Calculator Inputs
Use value mode for state values. Use q-value mode when each future estimate already represents the best next action value.
Plotly Graph
The chart shows how each transition contributes to the discounted future term of the Bellman update.
Example Data Table
| State | Action | Reward | γ | Next States | Probabilities | Future Estimates | Bellman Target |
|---|---|---|---|---|---|---|---|
| S0 | A0 | 5.00 | 0.90 | S1, S2, S3 | 0.50, 0.30, 0.20 | 12.00, 8.00, 4.00 | 13.6400 |
| S4 | A1 | 2.50 | 0.80 | S5, S6 | 0.70, 0.30 | 9.00, 3.00 | 8.4200 |
| S7 | A2 | -1.00 | 0.95 | S8, S9, S10 | 0.20, 0.50, 0.30 | 15.00, 10.00, 6.00 | 8.8800 |
Formula Used
State-value update:
V(s) = R(s) + γ Σ P(s'|s,a) × V(s')
Action-value update:
Q(s,a) = R(s,a) + γ Σ P(s'|s,a) × maxQ(s',a')
Expected future term: Σ P × future estimate
The calculator first multiplies each future estimate by its transition probability. It adds those weighted values to get the expected future value. Then it multiplies that expectation by the discount factor γ. Finally, it adds the immediate reward to produce the Bellman target.
How to Use This Calculator
- Choose State Value when entering future state values V(s').
- Choose Action Value when future inputs represent best next-action values.
- Enter the immediate reward and the discount factor γ between 0 and 1.
- Select how many transitions you want to include, from 1 to 6.
- For each transition, enter the next state label, probability, and future estimate.

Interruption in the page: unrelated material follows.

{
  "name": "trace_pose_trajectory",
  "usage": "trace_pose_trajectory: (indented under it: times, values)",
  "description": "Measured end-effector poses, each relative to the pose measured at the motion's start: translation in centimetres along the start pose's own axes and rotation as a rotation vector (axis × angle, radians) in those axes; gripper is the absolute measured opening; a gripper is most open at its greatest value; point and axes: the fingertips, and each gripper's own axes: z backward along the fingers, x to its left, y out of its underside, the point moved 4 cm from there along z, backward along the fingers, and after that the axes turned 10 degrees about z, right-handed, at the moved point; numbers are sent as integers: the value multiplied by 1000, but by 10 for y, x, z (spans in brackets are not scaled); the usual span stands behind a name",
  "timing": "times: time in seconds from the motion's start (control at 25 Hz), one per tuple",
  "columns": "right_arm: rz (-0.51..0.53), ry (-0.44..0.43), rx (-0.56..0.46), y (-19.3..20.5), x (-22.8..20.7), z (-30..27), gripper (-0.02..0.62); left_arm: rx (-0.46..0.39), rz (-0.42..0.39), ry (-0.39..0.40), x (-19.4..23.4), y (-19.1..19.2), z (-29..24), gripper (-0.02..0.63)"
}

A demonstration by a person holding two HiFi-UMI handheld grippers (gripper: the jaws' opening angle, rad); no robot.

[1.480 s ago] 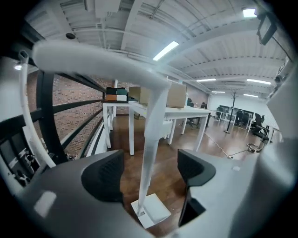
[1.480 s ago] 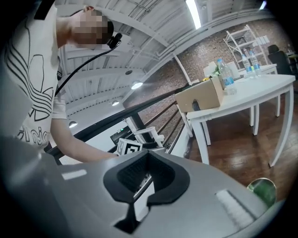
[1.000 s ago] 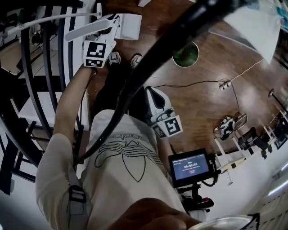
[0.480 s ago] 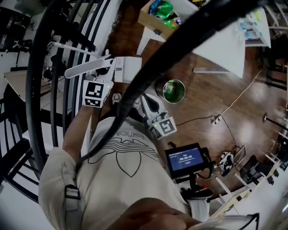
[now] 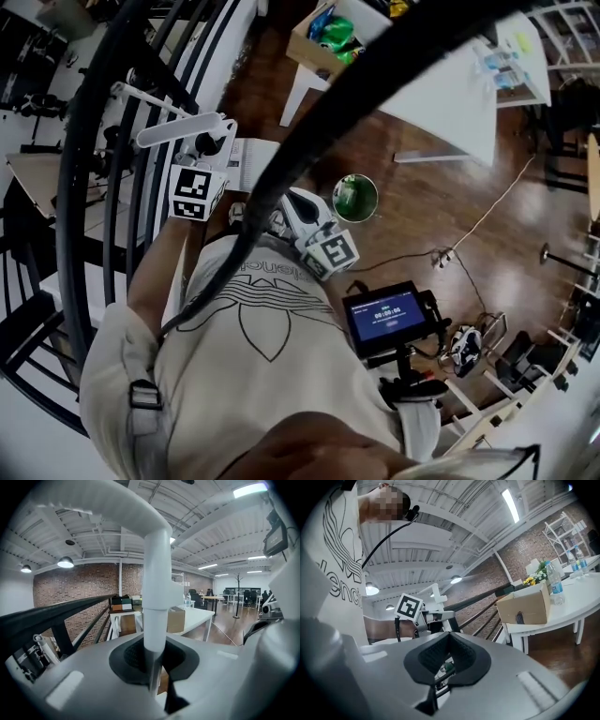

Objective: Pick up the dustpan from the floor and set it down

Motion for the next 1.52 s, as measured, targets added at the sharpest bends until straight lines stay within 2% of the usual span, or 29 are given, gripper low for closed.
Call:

- Make sure all probabilities sum exactly to 1.0000.
- Click Calculate Bellman Target to show results above the form.
- Use the CSV and PDF buttons to save the computed output.
Frequently Asked Questions
1. What does the Bellman equation measure?

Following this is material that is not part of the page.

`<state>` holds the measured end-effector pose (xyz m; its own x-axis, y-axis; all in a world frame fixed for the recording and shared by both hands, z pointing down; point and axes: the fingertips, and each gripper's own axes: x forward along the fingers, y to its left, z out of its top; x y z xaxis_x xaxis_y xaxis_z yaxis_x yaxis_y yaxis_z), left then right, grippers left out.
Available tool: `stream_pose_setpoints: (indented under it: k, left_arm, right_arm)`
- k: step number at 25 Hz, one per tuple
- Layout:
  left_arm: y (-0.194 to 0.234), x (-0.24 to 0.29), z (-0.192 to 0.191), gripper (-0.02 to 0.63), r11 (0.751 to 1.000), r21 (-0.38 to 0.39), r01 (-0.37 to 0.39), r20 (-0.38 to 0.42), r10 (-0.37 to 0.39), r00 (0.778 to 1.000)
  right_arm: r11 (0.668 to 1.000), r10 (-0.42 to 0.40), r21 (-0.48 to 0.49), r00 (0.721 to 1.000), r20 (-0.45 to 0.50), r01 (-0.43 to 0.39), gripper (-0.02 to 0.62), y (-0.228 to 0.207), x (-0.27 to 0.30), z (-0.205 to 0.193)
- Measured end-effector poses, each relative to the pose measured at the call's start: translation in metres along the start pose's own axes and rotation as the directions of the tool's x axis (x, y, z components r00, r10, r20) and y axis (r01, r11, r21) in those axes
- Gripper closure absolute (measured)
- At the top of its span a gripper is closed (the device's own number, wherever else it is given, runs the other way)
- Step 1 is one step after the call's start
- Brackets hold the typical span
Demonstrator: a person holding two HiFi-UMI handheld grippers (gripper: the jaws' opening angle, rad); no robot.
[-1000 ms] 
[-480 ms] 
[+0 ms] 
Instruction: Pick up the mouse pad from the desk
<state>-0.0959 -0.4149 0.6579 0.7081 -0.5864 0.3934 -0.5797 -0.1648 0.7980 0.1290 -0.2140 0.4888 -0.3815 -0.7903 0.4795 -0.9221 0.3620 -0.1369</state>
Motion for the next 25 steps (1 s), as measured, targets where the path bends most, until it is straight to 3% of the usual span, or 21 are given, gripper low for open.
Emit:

It measures the current state or action value as immediate reward plus discounted expected future value. It is a core recursion behind reinforcement learning methods.
2. When should I use state-value mode?
Use state-value mode when your future inputs are state values V(s'). This fits policy evaluation, value iteration, and many Markov decision process examples.

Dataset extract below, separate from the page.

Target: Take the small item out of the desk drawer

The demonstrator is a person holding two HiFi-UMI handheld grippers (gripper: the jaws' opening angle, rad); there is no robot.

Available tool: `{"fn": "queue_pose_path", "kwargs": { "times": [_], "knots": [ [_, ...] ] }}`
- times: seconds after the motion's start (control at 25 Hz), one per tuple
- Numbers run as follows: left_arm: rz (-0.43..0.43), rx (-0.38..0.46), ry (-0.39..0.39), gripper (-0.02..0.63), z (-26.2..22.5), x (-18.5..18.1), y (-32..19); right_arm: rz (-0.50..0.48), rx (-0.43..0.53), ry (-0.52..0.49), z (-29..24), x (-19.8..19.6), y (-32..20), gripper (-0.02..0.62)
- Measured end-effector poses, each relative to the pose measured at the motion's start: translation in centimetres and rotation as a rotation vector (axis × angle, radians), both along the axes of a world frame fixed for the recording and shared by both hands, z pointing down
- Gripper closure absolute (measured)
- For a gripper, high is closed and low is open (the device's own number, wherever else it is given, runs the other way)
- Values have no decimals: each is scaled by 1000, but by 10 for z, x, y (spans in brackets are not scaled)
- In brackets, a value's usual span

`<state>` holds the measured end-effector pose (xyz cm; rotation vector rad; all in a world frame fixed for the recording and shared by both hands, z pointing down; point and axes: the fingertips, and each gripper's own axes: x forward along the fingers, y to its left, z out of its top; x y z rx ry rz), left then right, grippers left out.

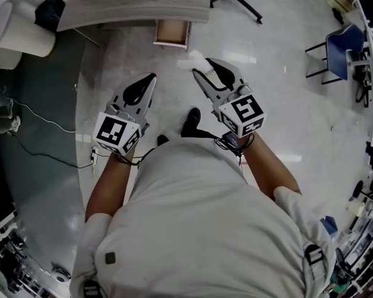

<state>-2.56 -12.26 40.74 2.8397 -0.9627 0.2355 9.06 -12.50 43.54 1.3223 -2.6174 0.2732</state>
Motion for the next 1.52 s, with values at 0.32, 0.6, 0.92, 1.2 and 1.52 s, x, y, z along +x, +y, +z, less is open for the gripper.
{"fn": "queue_pose_path", "kwargs": {
  "times": [0.32,0.6,0.92,1.2,1.52],
  "knots": [
    [-5,17,3,591,-13,-75,65,-19,31,7,-14,-72,68,426],
    [-1,37,14,591,-23,-120,117,-26,68,11,-28,-115,125,426],
    [-12,67,26,591,-34,-165,152,6,137,33,-40,-150,174,426],
    [-5,64,42,591,-38,-180,167,48,152,27,-42,-156,205,426],
    [22,64,60,591,-34,-188,172,63,166,24,-48,-167,209,428]
  ]
}}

3. When should I use q-value mode?
Use q-value mode when each future estimate already reflects the best available next action value. That setup matches many action-value learning interpretations.
4. Why must probabilities sum to one?
Transition probabilities represent a full distribution over possible next states. If they do not sum to one, the expected future value becomes inconsistent.
5. What does the discount factor γ control?
γ controls how strongly future outcomes affect the present estimate. Higher values favor long-term returns, while lower values emphasize immediate reward.
6. Can rewards be negative?
Yes. Negative rewards can represent penalties, costs, or undesirable outcomes. The calculator handles positive, zero, and negative rewards directly.
7. Why do I see discounted contribution values?
They show how much each transition adds to the discounted future term. This helps explain which next states influence the Bellman target most.
8. Is this useful for teaching reinforcement learning?
Yes. It turns recursive updates into visible steps, tables, and charts. That makes Bellman reasoning easier to inspect, compare, and explain.